- _Task_
Return all lines from the entries below in which the word "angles" is present.
-=-=-
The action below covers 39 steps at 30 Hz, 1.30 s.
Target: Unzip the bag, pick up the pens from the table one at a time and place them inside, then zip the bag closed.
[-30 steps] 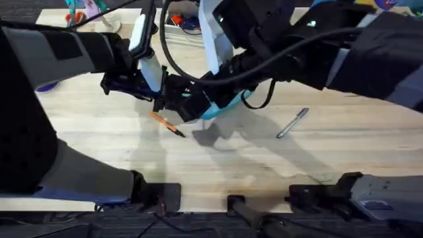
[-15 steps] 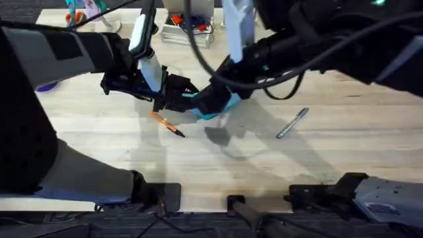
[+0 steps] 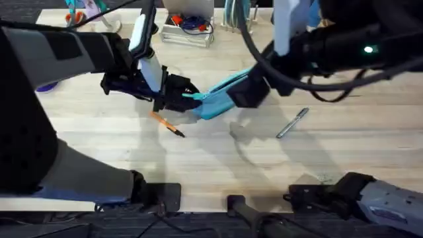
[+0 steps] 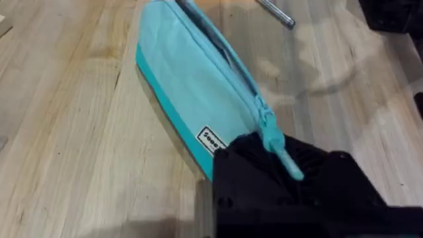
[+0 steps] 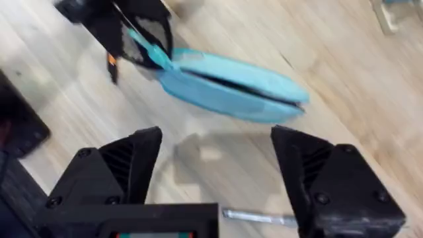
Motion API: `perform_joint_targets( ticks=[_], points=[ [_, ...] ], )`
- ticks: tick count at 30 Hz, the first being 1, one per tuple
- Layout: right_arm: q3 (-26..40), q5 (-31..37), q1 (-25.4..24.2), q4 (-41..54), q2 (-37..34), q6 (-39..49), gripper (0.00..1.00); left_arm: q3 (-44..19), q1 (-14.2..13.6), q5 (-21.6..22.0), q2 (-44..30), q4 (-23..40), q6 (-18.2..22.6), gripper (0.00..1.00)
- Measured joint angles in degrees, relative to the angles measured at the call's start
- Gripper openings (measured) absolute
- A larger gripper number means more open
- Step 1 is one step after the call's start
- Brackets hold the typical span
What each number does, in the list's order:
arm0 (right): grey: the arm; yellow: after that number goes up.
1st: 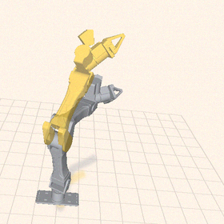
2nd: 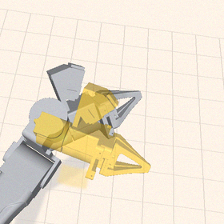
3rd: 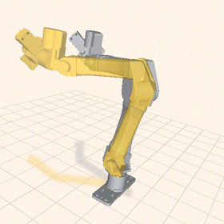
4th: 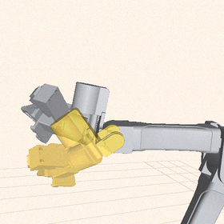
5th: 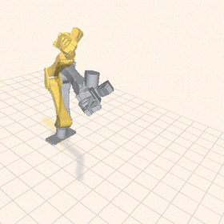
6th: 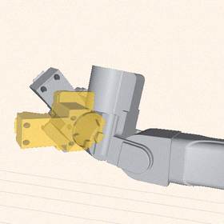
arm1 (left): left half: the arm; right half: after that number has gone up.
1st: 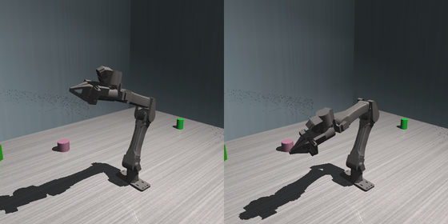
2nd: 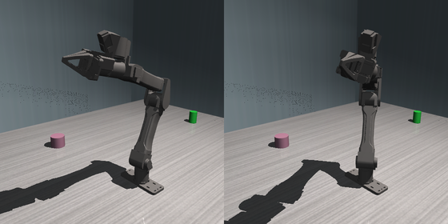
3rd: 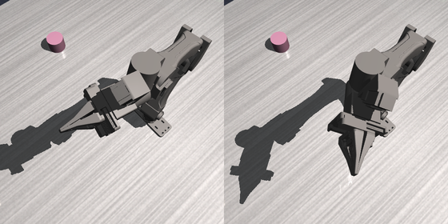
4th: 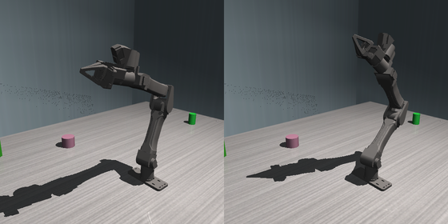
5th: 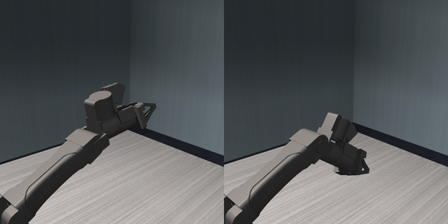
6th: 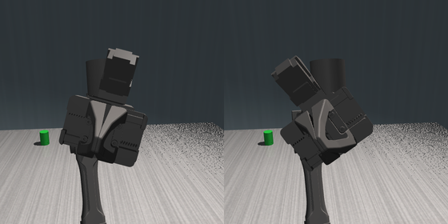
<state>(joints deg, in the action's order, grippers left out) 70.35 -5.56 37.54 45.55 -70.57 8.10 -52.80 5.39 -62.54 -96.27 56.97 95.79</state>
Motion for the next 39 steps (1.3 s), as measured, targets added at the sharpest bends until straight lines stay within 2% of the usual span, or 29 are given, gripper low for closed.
perform_joint_targets(
  ticks=[3,6,8,9,11,12,13,30,39],
  points=[
    [0.0,2.9,0.0,3.6,1.5,0.3,0.998,0.0,0.0,0.0,0.0,0.0,0.0,0.057],
    [0.0,5.4,0.0,6.2,2.1,0.6,0.998,0.0,0.0,0.0,0.0,0.0,0.0,0.187],
    [0.0,6.9,0.0,7.3,2.2,0.7,0.998,0.0,0.0,0.0,0.0,0.0,-0.1,0.349],
    [0.0,7.3,0.0,7.5,2.2,0.8,0.998,0.0,0.0,0.1,0.0,0.0,0.0,0.479],
    [0.0,8.1,0.0,7.4,2.2,0.9,0.998,0.0,0.0,0.1,0.0,0.0,0.0,0.819],
    [0.0,8.4,0.0,7.4,2.2,0.9,0.998,0.0,0.0,0.1,0.0,0.0,-0.2,0.944],
    [0.0,8.7,0.0,7.4,2.1,1.0,0.998,0.0,0.0,0.2,0.0,0.0,-0.2,0.978],
    [0.0,9.5,0.0,7.2,2.2,2.8,0.998,0.0,0.0,0.2,0.0,0.1,-0.2,0.995],
    [0.0,9.7,-2.0,7.4,2.2,-1.1,0.998,0.0,0.1,0.2,0.0,5.6,-0.2,0.995]
  ],
)
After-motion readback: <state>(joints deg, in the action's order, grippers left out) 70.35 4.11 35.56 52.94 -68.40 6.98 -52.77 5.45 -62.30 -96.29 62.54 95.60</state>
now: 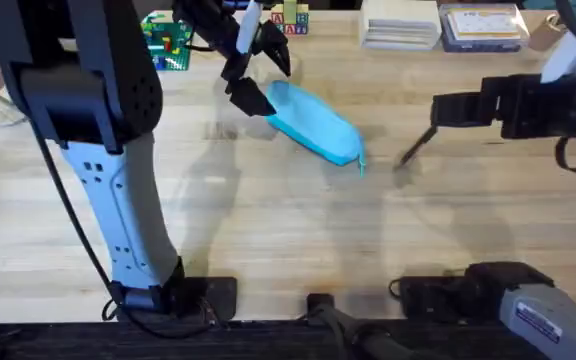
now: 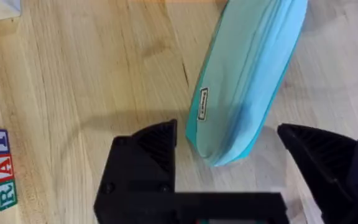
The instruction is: Unzip the bag, pick up the pens from the table one at a time and place them inside, then zip the bag closed.
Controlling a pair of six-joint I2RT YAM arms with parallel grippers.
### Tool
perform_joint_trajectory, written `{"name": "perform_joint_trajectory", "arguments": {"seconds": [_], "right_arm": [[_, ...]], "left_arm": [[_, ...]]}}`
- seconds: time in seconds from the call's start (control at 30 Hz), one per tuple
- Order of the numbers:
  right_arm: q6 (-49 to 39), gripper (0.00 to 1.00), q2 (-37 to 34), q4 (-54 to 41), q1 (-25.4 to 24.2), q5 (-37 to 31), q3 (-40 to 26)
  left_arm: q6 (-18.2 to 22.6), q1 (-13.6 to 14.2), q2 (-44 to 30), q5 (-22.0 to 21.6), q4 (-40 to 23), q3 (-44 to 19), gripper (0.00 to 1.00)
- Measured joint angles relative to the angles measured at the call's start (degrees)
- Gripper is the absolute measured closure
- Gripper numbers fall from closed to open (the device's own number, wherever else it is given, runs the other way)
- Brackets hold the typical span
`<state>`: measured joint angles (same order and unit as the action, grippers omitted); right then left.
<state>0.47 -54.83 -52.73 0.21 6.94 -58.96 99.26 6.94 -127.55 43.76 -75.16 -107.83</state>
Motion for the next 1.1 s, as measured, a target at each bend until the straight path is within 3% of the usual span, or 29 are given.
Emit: {"name": "perform_joint_trajectory", "arguments": {"seconds": [0.2,0.27,0.4,0.43,1.1], "right_arm": [[0.00,0.004,0.00,0.00,0.00,0.00,0.00],[0.00,0.005,0.00,0.00,0.00,0.00,0.00],[0.00,0.004,0.02,0.00,0.00,0.00,0.00],[0.00,0.004,0.00,-0.01,0.00,0.00,0.00],[-0.04,0.004,0.00,-2.85,0.00,0.64,0.00]], "left_arm": [[-0.03,0.00,0.00,0.01,-0.01,0.00,0.011],[-0.07,0.00,0.00,0.08,0.02,0.00,0.277],[0.04,0.00,0.00,0.08,0.02,0.00,0.906],[0.18,0.00,-0.01,0.09,0.00,0.00,0.940],[0.20,0.07,-0.02,0.04,0.00,0.01,0.957]]}}
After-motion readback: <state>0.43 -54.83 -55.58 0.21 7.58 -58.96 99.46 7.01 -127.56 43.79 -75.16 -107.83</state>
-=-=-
- _Response box_
- Measured joint angles in degrees, relative to the angles measured at the call's start
- Measured joint angles relative to the angles measured at the call's start (degrees)
`<state>`: measured joint angles (same order and unit as the action, grippers omitted); right then left.

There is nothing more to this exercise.